Work to be completed: Restate the listing below word for word; no picture is to be carried over.

Supplied information:
Content starts
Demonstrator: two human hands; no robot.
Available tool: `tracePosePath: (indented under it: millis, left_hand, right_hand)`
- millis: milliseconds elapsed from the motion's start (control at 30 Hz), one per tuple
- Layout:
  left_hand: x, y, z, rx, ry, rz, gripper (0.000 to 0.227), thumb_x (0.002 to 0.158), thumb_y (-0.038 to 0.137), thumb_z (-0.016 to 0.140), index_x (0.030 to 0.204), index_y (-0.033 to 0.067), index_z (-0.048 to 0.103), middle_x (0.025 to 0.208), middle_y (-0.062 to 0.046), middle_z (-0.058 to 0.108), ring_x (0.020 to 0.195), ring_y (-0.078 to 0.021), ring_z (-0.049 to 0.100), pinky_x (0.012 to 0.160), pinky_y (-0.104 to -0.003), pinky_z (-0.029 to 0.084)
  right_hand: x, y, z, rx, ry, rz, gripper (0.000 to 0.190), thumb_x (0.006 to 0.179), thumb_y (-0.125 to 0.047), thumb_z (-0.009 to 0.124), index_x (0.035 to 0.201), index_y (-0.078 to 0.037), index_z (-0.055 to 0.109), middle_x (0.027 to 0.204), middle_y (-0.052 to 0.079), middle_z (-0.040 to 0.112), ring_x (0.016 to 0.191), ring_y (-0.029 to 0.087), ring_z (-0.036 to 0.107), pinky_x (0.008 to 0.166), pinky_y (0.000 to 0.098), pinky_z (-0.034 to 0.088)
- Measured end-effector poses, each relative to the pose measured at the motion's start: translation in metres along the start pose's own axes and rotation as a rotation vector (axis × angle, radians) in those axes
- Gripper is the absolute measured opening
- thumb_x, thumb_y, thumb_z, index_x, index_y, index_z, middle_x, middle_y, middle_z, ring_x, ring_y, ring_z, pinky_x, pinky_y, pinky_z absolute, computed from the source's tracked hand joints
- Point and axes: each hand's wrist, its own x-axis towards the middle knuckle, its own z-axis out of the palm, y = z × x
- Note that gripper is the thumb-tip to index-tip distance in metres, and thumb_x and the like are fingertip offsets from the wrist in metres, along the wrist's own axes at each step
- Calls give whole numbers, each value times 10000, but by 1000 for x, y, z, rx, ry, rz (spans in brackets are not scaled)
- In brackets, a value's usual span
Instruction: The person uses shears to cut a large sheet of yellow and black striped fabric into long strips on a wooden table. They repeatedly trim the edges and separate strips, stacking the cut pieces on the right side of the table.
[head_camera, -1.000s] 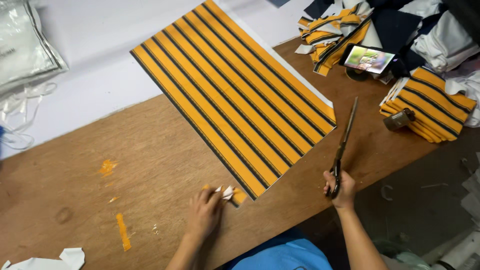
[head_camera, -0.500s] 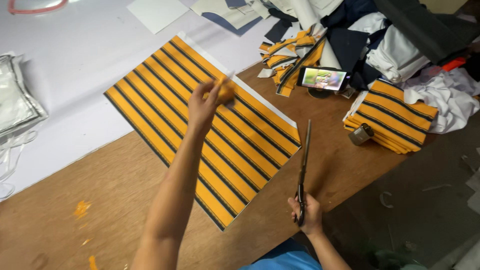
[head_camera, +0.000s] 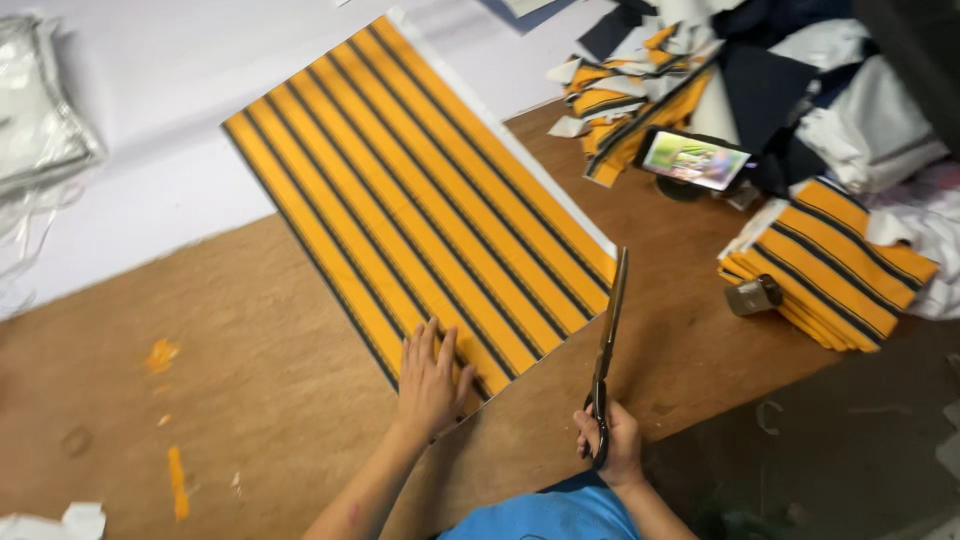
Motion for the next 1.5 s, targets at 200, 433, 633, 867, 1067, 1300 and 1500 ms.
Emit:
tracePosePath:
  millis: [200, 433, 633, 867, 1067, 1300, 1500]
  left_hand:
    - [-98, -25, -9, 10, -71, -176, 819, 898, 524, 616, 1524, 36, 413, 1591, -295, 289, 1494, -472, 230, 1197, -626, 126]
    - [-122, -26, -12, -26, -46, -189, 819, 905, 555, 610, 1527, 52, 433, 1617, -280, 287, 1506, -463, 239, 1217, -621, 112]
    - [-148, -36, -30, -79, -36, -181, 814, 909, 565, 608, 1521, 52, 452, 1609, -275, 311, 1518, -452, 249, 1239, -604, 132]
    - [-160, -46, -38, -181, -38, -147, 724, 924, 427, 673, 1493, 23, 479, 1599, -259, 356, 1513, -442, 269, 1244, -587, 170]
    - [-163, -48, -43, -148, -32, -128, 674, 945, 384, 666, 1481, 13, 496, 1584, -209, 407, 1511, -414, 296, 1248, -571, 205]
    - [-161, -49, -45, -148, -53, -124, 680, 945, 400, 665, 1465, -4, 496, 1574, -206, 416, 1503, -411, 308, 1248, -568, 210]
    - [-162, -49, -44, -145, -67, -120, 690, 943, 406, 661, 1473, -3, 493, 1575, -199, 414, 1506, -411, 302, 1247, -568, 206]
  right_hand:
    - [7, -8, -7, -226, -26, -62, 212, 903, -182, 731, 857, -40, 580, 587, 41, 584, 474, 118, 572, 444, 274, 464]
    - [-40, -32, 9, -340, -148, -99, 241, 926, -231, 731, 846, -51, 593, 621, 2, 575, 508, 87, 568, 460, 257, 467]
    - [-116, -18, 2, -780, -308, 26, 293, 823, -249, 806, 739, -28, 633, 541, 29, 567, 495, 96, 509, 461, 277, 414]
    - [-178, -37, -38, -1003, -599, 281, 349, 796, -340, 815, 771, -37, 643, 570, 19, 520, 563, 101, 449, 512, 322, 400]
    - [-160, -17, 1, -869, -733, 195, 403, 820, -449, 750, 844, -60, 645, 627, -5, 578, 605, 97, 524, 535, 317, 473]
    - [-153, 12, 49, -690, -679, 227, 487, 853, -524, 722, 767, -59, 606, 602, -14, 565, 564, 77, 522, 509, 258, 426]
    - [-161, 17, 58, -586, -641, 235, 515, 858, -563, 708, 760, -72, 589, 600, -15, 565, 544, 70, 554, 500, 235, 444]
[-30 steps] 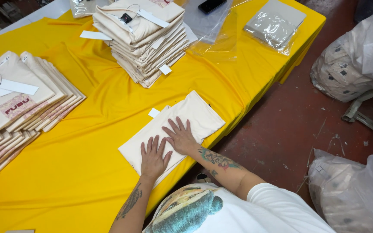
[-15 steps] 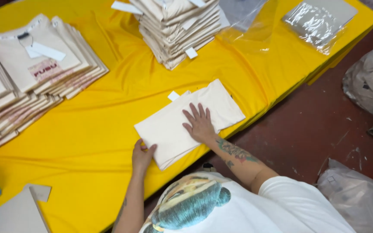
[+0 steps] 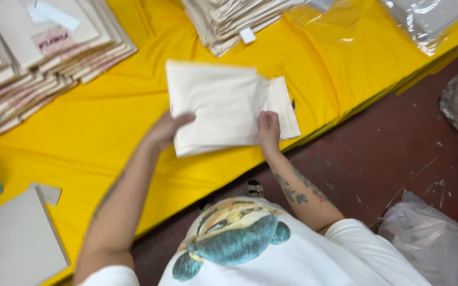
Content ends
Task solution:
Demonstrator: two human hands; no robot.
Available tool: `tracePosePath: (indented under it: millis, left_hand, right_hand)`
- millis: milliseconds elapsed from the motion's start (control at 30 Hz), one per tuple
- Layout:
  left_hand: x, y, z, rx, ry, rz, gripper (0.000 to 0.227), thumb_x (0.002 to 0.158), thumb_y (-0.038 to 0.137), thumb_z (-0.016 to 0.140), index_x (0.030 to 0.204), index_y (-0.033 to 0.067), index_z (-0.048 to 0.103), middle_x (0.025 to 0.208), middle_y (-0.062 to 0.046), middle_z (-0.058 to 0.108), ring_x (0.020 to 0.195), ring_y (-0.078 to 0.021), ring_z (-0.049 to 0.100), pinky_x (0.012 to 0.160), pinky_y (-0.104 to -0.003), pinky_z (-0.029 to 0.084)
  right_hand: x, y, z, rx, ry, rz, gripper (0.000 to 0.190), thumb_x (0.006 to 0.179), thumb_y (-0.125 to 0.047), thumb_z (-0.009 to 0.124), index_x (0.035 to 0.201), index_y (-0.078 to 0.037), index_z (-0.055 to 0.109), middle_x (0.027 to 0.204), middle_y (-0.052 to 0.079), middle_z (-0.040 to 0.112), ring_x (0.016 to 0.191), ring_y (-0.029 to 0.087), ring_z (-0.036 to 0.107), pinky_x (0.008 to 0.166), pinky_y (0.000 to 0.098), pinky_z (-0.034 to 0.088)
- Measured end-effector poses, each relative to the pose measured at the motion's start: translation in metres along the start pose's own axes and rotation as a rotation vector (axis × angle, radians) in those axes
- Gripper is the absolute measured opening
- thumb_x, thumb_y, thumb_z, index_x, index_y, index_z, middle_x, middle_y, middle_z, ring_x, ring_y, ring_z, pinky_x, pinky_y, pinky_z absolute, computed from the source's tracked hand joints
- Point and axes: each hand's wrist, its own x-axis towards the middle knuckle, its own z-axis out of the palm, y = z × x
- Note that gripper is the thumb-tip to index-tip distance in metres, and thumb_x and the like are fingertip offsets from the wrist in metres, along the wrist's own axes at each step
- Calls give whole numbers, each value times 10000, but by 1000 for x, y, z, rx, ry, rz (spans in brackets are not scaled)
- In brackets, a value's usual span
Instruction: The person uses shears to cut a large sheet of yellow and black striped fabric into long strips on a wooden table. They repeatedly trim the edges and separate strips, stacking the cut pieces on the right side of the table.
[head_camera, -1.000s] 
[head_camera, -0.500s] 
[head_camera, +0.000s] 
Motion for the next 1.5 s, targets at 200, 433, 633, 867, 1067, 1300 and 1500 ms.
Emit:
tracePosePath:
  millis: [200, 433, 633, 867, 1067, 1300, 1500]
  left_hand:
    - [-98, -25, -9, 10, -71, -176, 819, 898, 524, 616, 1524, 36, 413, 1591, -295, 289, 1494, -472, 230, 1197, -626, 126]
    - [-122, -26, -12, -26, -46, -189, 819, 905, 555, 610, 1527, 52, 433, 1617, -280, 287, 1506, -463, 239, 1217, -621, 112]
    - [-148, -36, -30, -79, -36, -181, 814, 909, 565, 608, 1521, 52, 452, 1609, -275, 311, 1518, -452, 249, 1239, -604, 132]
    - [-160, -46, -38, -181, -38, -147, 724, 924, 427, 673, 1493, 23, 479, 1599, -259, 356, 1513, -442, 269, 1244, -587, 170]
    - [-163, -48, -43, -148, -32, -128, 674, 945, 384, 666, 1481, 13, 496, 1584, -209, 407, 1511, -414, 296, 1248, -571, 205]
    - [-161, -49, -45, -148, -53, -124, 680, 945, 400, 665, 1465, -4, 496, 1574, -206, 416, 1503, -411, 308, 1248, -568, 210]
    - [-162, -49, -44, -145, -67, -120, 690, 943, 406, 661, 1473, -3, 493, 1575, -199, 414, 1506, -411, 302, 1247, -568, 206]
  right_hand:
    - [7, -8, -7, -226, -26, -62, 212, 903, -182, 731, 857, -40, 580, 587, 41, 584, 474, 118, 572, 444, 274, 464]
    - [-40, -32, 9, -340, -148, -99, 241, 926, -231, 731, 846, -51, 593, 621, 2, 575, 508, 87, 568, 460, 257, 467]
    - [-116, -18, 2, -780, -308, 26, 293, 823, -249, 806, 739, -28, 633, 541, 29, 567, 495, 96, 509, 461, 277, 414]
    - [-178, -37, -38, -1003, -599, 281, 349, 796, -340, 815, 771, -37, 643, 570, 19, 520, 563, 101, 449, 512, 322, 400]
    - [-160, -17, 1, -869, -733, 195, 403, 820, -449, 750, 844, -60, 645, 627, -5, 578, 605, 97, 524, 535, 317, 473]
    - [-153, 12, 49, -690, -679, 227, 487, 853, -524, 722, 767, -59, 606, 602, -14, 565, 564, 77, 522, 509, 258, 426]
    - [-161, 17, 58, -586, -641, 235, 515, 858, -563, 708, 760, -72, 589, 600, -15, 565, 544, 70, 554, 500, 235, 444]
[-30 steps] 
[-15 steps] 
[+0 steps] 

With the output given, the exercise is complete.